Carção, a aldeia dos judeus e dos cabrões - Jayme Fucs Bar
A presença judaica em Carção é algo indiscutível, é só entrar na aldeia e identificar-se como judeu, que vem logo alguém dizer com grande orgulho: “Eu também sou judeu”.
A história dos judeus em Carção está muito ligada à expulsão dos judeus da Espanha, em 1942, de onde grande parte fugiu para Portugal na esperança de poder viver livremente como judeu, concentrando-se nas aldeias Rainas na fronteira com a Espanha.
Em
Carção muitos acreditam que a maioria de sua população no século XV era de judeus, muito ligados ao comércio, mas também à medicina e aos ofícios; os não judeus eram agricultores.
Com a conversão forçada em Portugal, o judaísmo também se tornou proibido em Portugal, mas em Carção, talvez por sua localidade, bem escondido no interior, muitos mantiveram a sua prática judaica e passaram a cultura do criptojudaísmo a cada geração.
Nessa pequena aldeia, existiu muitíssima rivalidade entre cristãos-novos e cristãos-velhos. Os judeus convertidos chamavam os cristãos-velhos de cabrões, e não faltavam relatos de confrontos entre cristãos-novos e os cabrões, termo usado até hoje para definir aqueles que não são de origem judaica.
E eu ouvi essa história, sentado à mesa do famoso Bar Tai, local que até hoje continua a pertencer a uma família de criptojudeus. E, nesse bar, uma das pessoas me disse: “Eu sou judeu, esse gajo aqui na minha frente é cabrão! No passado não podíamos sentar juntos, mas hoje judeus e cabrões sabem conviver”.
O mais incrível dessa forte presença judaica foi quando em Portugal cada aldeia teve que definir seu escudo, e os aldeões de Carção decidiram que seu escudo teria que lembrar a forte presença judaica na aldeia. E assim foi, colocaram no brasão a menorá e a mezuzá como símbolos da aldeia.
Em Carção mais de 150 judeus foram condenados na Inquisição por prática judaica, entre elas 18 queimados na fogueira, nada mais que uma prova sacrificial da forte presença judaica nessa pequena aldeia.

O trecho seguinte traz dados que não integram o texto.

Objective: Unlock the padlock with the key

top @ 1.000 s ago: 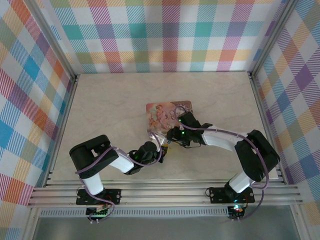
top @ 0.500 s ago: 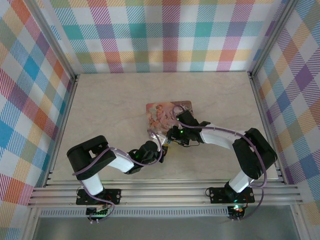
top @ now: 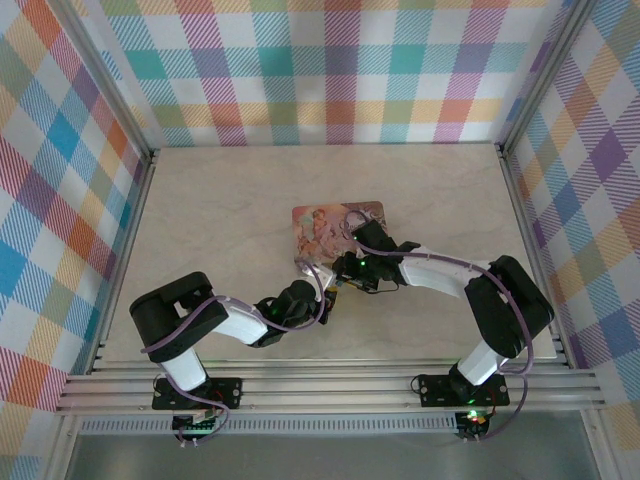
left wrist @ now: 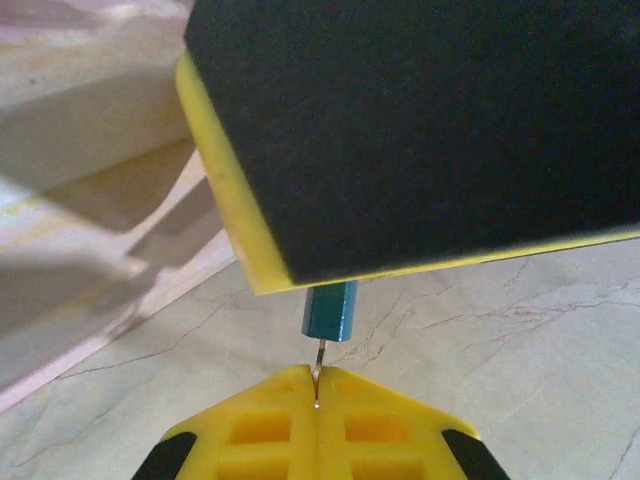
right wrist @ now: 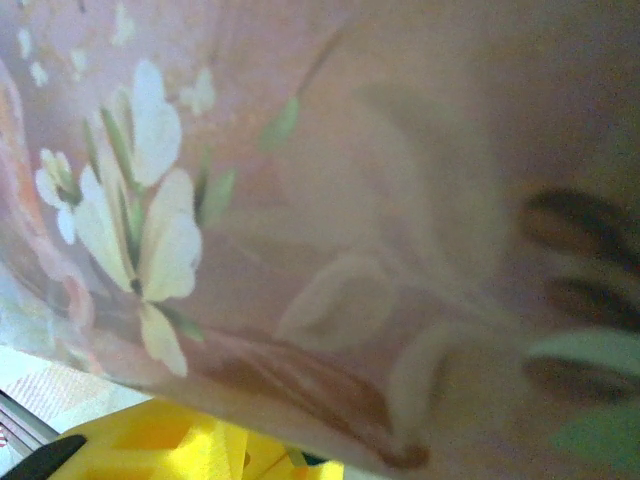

Um dos casos mais marcantes na história dos judeus de Carção é a pedra que está exposta ao público desde 1651, em frente a uma fonte no coração da antiga judiaria, onde, nesse lugar, foi condenado à forca o cristão-novo Francisco Mendes, denunciado por prática judaizante, que ficou tão revoltado com a denúncia que assassinou o juiz de Carção Gaspar Gonçalves e depois, em sua loucura, com uma foice nos braços entrou na igreja e quebrou a imagem de Jesus.
No seu caso nem foi levado para ser inquirido em Álvora ou Lisboa, foi condenado de imediato em Carção, levado para frente de sua casa e enforcado, seus bens foram confiscados e sua casa destruída, somente ficando em pé uma lápide de granito cravada no solo, contando a história da condenação e do enforcamento do cristão-novo Francisco Mendes, guardada ao lado da fonte que existia dentro de sua casa.
Curioso,, e talvez um grande mistério, é que se Francisco Mendes tinha dentro de sua casa uma fonte, algo nada comum, muitos acreditam que existe uma grande probabilidade de que a casa dele tenha sido um local secreto onde era guardada a Mikvé para o banho ritual judaico.